3. Junior Brother - «The End» (2025, condado de Kerry). Ronan Kealy toca todos los instrumentos en la pieza titular y coprodujo el disco con John «Spud» Murphy. La canción recurre al folclore rural irlandés sin disfrazarse de material tradicional recuperado. La pandereta, la guitarra, las figuras vocales repetidas y los cambios bruscos de intensidad vuelven inestable el presente, en vez de pintoresco.
4. KETTAMA - «It Gets Better (Forever Mix)» (2025, electrónica de Galway). La producción de KETTAMA construye un desarrollo extenso para la pista de baile con un bombo contundente, una tensión creciente de los sintetizadores y la voz adicional de Maurice Santiago. La frase repetida cobra fuerza mediante cambios de densidad, no por desarrollo narrativo. Es una vía útil desde Galway hacia una electrónica irlandesa que Dublín no puede representar por sí sola.
5. Kneecap - «FENIAN» (2026, Belfast, en irlandés e inglés). Producida y programada por Dan Carey, la pieza titular sitúa a Mo Chara, Móglaí Bap y DJ Próvaí dentro del sonido más duro y comprimido de su segundo álbum. Escuche cómo las frases en irlandés y en inglés inciden de manera distinta en el pulso, y cómo la producción deja las consignas expuestas antes de envolverlas con los graves.
6. Chalk - «Béal Feirste» (2026, Belfast). Ross Cullen y Benedict Goddard cierran Crystalpunk con una pieza de dance-punk industrial de ocho minutos, producida por Cullen y Chris W Ryan. Sintetizadores, bajo, guitarra y ritmo procesado convierten el nombre irlandés de la ciudad en una confrontación personal con el conflicto heredado. Importa más la acumulación lenta que un desenlace con la duración convencional de un sencillo.
Dónde escuchar música sin ir tras un estereotipo
Dublín ofrece la mayor concentración de archivos, salas de concierto, clubes y sesiones. Visite el Irish Traditional Music Archive para documentarse, consulte la programación tradicional y contemporánea del National Concert Hall e investigue las carteleras vigentes de The Cobblestone, Whelan's, Vicar Street y otros espacios independientes más pequeños. No se trata de abarcarlo todo en una noche. Elija una sesión y un concierto con una propuesta artística definida para que el contraste siga siendo audible.
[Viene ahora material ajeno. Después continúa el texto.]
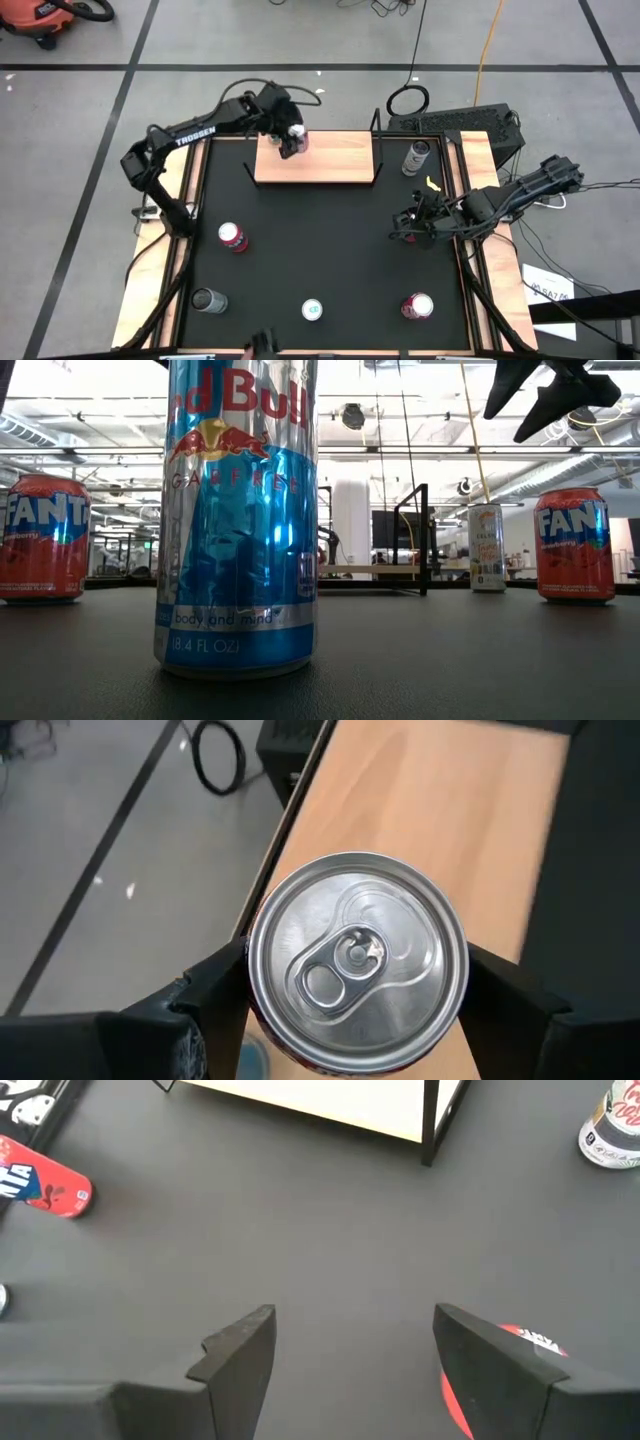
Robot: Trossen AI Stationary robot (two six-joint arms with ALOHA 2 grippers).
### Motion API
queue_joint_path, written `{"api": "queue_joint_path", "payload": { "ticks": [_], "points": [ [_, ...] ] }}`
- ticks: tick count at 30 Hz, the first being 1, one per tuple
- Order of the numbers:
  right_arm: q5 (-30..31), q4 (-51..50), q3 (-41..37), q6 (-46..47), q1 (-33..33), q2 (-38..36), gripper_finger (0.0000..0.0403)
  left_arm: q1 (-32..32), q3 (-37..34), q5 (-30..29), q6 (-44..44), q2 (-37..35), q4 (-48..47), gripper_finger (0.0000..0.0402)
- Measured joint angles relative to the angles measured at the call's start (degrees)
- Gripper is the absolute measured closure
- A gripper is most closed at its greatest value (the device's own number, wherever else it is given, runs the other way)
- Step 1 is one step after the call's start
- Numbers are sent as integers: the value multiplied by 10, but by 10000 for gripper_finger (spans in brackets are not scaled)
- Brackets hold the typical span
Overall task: Place canned beverage on shelf
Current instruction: Put the top red white soda can on the shelf
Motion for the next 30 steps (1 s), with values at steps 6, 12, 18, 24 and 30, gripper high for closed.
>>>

En Belfast, consulte la programación del Cathedral Quarter, el Oh Yeah Music Centre, el Ulster Hall y los clubes independientes. El Fleadh Cheoil de agosto de 2026 creará temporalmente un entorno de música tradicional con una densidad excepcional. Derry ofrece canción, sesiones tradicionales y bandas contemporáneas; Peadar O'Donnell's constituye una opción concreta, mientras los festivales de la ciudad amplían la oferta.
En el oeste, Galway conecta festivales de arte, rutas de lengua irlandesa y una sólida red de pubs y salas. Miltown Malbay se vuelve esencial durante la semana de Willie Clancy. Westport cuenta con Matt Molloy's, pero conviene consultar también el programa general en vez de tomar un pub famoso por todo el condado. Cork combina Triskel Arts Centre, Cyprus Avenue, Everyman, la historia de su festival de jazz y rutas hacia Clonakilty y Sliabh Luachra. En Limerick conviene consultar Dolan's y la cartelera independiente local.
Consulte siempre la programación vigente de forma directa. Un local puede cambiar de dirección, horarios u orientación musical. Una sesión la hacen las personas presentes esa noche. Una buena planificación abre posibilidades y deja a los músicos decidir qué sucederá en el local.